Nena’s mouth went dry when she realized they were Anglos. From Kansas, they said, their Spanish ripped and creased in all the wrong places. They had moved through Tejas and come farther south, seeking land. Did the patrón know of any for sale? Was he interested in selling any of his cattle?

It was like seeing El Cuco materialize before la casa mayor to ask after something as ordinary as horses for sale, one clawed hand caressing the severed head he always carried. These were the creatures of tall tales and nightmares come to life and walking in broad daylight.

Papá had kept the conversation brief, barely granting the strangers the courtesy of the shade of the patio. No, he said to all their questions. Firmly. Politely. No, and no again.

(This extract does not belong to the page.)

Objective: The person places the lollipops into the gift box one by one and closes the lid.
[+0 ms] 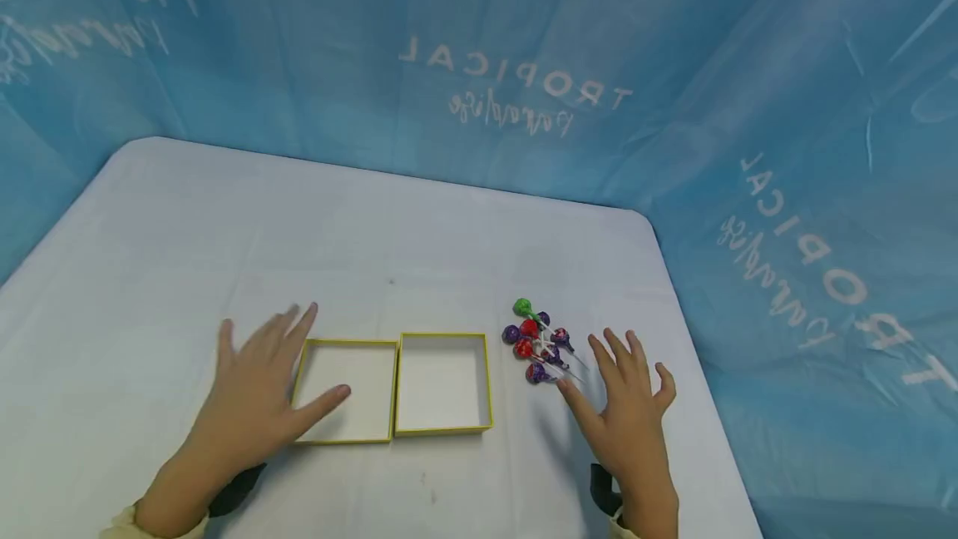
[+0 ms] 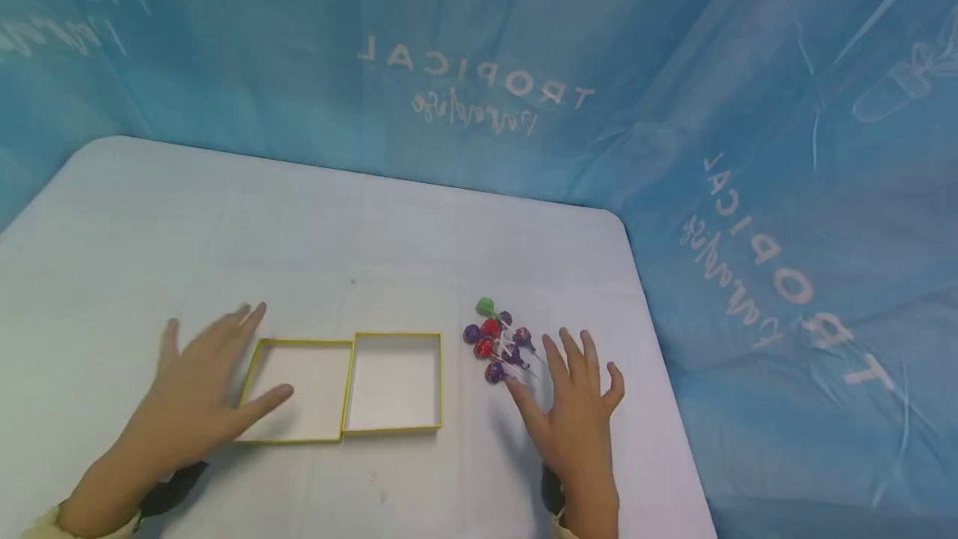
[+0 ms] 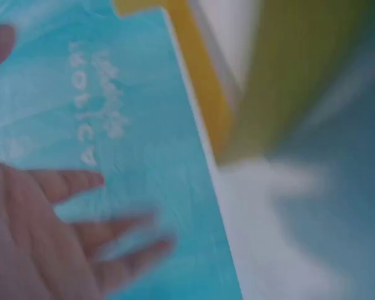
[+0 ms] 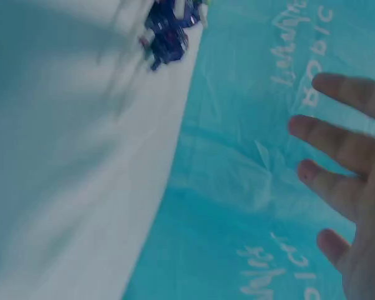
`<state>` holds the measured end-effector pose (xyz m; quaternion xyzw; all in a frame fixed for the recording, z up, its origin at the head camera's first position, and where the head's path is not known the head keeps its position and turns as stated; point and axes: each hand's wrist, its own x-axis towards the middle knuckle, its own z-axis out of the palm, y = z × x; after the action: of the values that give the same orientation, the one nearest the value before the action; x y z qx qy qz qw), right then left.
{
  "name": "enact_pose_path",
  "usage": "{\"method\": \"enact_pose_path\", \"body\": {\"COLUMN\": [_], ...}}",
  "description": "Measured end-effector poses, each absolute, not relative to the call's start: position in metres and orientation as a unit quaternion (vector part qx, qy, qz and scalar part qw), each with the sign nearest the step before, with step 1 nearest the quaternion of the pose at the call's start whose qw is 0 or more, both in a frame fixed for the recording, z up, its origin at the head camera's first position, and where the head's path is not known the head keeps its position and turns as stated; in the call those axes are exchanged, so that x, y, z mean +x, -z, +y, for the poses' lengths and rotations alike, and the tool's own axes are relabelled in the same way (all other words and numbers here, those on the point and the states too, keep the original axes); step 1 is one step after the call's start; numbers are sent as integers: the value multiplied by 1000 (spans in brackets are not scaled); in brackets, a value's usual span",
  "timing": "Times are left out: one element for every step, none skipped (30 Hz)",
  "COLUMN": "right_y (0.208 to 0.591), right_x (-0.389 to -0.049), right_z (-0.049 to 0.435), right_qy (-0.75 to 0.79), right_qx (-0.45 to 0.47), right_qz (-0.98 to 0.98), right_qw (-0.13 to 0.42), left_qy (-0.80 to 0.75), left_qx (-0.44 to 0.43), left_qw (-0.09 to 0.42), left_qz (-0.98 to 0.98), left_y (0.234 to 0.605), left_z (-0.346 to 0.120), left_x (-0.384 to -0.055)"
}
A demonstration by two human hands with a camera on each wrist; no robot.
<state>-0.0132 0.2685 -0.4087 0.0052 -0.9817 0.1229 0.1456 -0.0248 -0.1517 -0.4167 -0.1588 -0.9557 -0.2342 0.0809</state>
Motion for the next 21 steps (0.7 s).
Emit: {"method": "enact_pose_path", "body": {"right_y": [411, 414, 417, 421, 424, 427, 429, 431, 433, 435, 436, 438, 439, 440, 440, 441, 441, 441, 441, 440, 439], "right_x": [-13, -13, -13, -13, -13, -13, -13, -14, -14, -14, -14, -14, -14, -15, -15, -16, -17, -18, -19, -21, -23], "right_z": [266, 263, 261, 258, 255, 253, 251, 249, 247, 245, 243, 241, 240, 238, 237, 236, 235, 235, 234, 234, 233], "right_qy": [-124, -126, -128, -130, -132, -133, -133, -133, -133, -132, -131, -130, -130, -129, -128, -126, -125, -124, -122, -120, -118], "right_qx": [-1, -7, -13, -19, -23, -28, -33, -37, -40, -42, -43, -43, -44, -43, -43, -44, -45, -45, -45, -43, -39], "right_qz": [-981, -979, -979, -978, -977, -977, -977, -977, -977, -978, -979, -980, -980, -981, -982, -982, -983, -983, -984, -984, -984], "right_qw": [152, 157, 161, 163, 164, 163, 164, 162, 159, 156, 151, 146, 142, 137, 134, 131, 129, 127, 125, 125, 127], "left_qy": [256, 276, 292, 305, 307, 302, 293, 280, 268, 258, 248, 244, 242, 243, 246, 249, 252, 257, 263, 271, 278], "left_qx": [-183, -207, -231, -253, -271, -288, -301, -311, -320, -326, -329, -332, -331, -329, -327, -324, -321, -319, -316, -316, -317], "left_qw": [70, 59, 51, 46, 42, 41, 42, 45, 47, 46, 43, 39, 34, 28, 23, 17, 10, 3, -4, -7, -10], "left_qz": [-947, -937, -927, -917, -911, -908, -907, -907, -907, -908, -910, -910, -911, -912, -912, -913, -913, -912, -911, -909, -907], "left_y": [417, 417, 417, 417, 416, 417, 416, 416, 416, 417, 418, 420, 421, 423, 425, 426, 427, 428, 429, 429, 428], "left_z": [-145, -138, -131, -124, -117, -111, -105, -100, -96, -93, -90, -87, -86, -84, -84, -83, -82, -82, -82, -82, -82], "left_x": [-25, -25, -25, -25, -26, -28, -30, -33, -36, -38, -41, -43, -45, -46, -47, -48, -48, -48, -48, -49, -49]}}
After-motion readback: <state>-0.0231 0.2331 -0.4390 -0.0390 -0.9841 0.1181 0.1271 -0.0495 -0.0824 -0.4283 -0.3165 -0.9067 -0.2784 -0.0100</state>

But as he watched their retreating backs, his black mustache twitched. Nena watched as he shifted his weight and clasped his hands behind his back, fidgeting with the signet ring he wore on his left hand. Apprehension circled over his shoulders like vultures. It spread to Nena. It spread to the rest of the rancho.

And so, the evening after the Anglos had appeared and left, she eavesdropped, ear pressed against her wooden bedroom door, straining to make out the irregular rise and fall of argumentative voices in la casa mayor. The women of the family had retreated from la sala as the men gathered: Papá, Nena’s elder brother Félix, and Mamá’s own brothers, the three de León uncles who also lived on the rancho. Everyone had heard of increases in cattle theft. Of good men—rancheros, even—vanishing in the night, leaving widows and unguarded land in their wake. Stories slinked like snakes through the ranchos of las Villas del Norte, the five great towns that hugged the lazy bends of Río Bravo, rattling their warnings from house to house. Had not some of Papá’s own vaqueros come to Los Ojuelos after fleeing the bloody seizure of the rancho where they used to live, the Dos Cruces land just south of San Antonio de Béxar?

Everyone knew that the appearance of a few Anglos was the harbinger of worse to come.